=== Exercise goal ===
Leave the pictures in the listing below aside and reproduce exactly the lines starting with the one with "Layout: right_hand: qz" and going on through the one with "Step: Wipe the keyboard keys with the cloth", both ends included.

=== Provided material ===
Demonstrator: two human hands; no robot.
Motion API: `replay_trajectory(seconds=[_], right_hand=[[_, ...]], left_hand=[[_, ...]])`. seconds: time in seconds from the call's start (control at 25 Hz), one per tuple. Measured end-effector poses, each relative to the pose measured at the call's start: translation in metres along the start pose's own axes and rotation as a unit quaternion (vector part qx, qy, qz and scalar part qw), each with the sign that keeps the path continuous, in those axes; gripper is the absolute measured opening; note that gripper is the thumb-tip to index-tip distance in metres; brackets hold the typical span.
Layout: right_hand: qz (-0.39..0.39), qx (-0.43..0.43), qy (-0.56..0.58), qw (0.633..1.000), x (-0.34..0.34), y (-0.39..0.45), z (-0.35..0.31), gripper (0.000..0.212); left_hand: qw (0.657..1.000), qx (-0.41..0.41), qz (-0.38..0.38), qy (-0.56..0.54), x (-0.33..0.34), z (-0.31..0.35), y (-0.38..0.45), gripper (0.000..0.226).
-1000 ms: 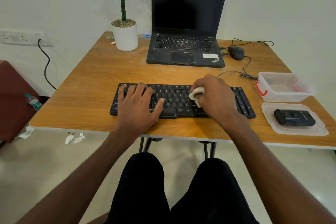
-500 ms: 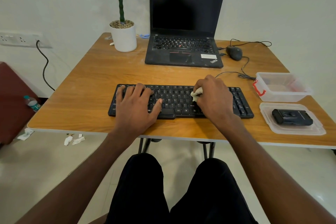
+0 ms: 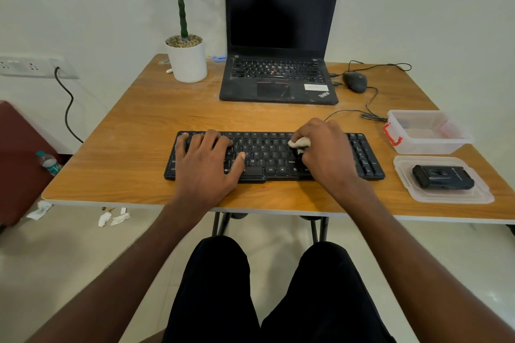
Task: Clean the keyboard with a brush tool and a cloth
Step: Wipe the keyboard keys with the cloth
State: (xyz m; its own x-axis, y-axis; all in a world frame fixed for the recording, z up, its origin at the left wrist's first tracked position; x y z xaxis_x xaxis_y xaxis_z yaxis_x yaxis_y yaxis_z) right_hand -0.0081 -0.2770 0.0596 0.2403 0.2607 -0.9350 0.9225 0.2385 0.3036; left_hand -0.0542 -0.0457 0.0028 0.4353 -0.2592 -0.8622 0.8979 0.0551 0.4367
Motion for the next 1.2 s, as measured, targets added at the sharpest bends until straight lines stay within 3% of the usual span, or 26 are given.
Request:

=== Response to this exercise ===
Layout: right_hand: qz (-0.39..0.39), qx (-0.43..0.43), qy (-0.56..0.58), qw (0.633..1.000), x (-0.34..0.34), y (-0.39..0.45), z (-0.35..0.31), gripper (0.000..0.212); left_hand: qw (0.657..1.000), qx (-0.41..0.41), qz (-0.38..0.38), qy (-0.56..0.54), x (-0.33..0.34), z (-0.31..0.35), y (-0.38..0.45), gripper (0.000..0.226).
-1000 ms: 
-500 ms: 
+0 ms: 
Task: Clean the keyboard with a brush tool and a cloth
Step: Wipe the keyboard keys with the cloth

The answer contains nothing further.